If I-You-We are to take stillness, patience and ‘waiting’ seriously, we might well discern that implicit in the psalmists encouragement is his knowledge that stillness, patience and ‘waiting’ are postures of receptivity.  There is also a claim here that stillness, patience and ‘waiting’ are deep dimensions of the human spirit.  During my life-time they have been undervalued and ignored.  I believe we need these deep dimensions and I believe they need to be embraced and integrated with an intense dedication — the same intense dedication that we give to technology.
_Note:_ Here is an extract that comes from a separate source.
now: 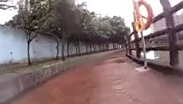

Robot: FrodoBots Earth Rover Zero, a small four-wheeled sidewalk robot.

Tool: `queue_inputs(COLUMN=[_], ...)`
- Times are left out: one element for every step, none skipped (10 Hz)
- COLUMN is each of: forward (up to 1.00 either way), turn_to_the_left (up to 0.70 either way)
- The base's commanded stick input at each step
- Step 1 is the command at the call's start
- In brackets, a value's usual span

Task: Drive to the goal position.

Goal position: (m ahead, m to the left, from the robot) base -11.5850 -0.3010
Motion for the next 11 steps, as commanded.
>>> queue_inputs(forward=[1.00, 1.00, 1.00, 1.00, 1.00, 1.00, 1.00, 1.00, 1.00, 1.00, 1.00], turn_to_the_left=[0.00, 0.00, 0.00, 0.00, 0.00, 0.00, 0.00, 0.00, 0.00, 0.00, 0.00])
What is the tap-root that nurtures this prescription?  Consider that it is prayer.  Teresa of Avila, to use her metaphor, said that ‘Prayer is the mortar that holds our house together.’  Prayer enables me-you-us to discern and respond to God’s call — to ‘our’ personal call, part of which is that we are called to be the person we are meant to be. I tend to want to speak more than listen and so the psalmist’s prescription is a real challenge for me.  I am also so susceptible to distraction (I don’t think I am alone in this temptation).  Others are susceptible to ‘activity’ which also runs counter to the psalmist’s prescription.

In order to live into THE PRESCRIPTION all I need is a certain type of space and then I must be willing to take the time to ‘Be still before the Lord, and wait patiently for him.’   Well, enough for today, I have things to do so I had better get busy.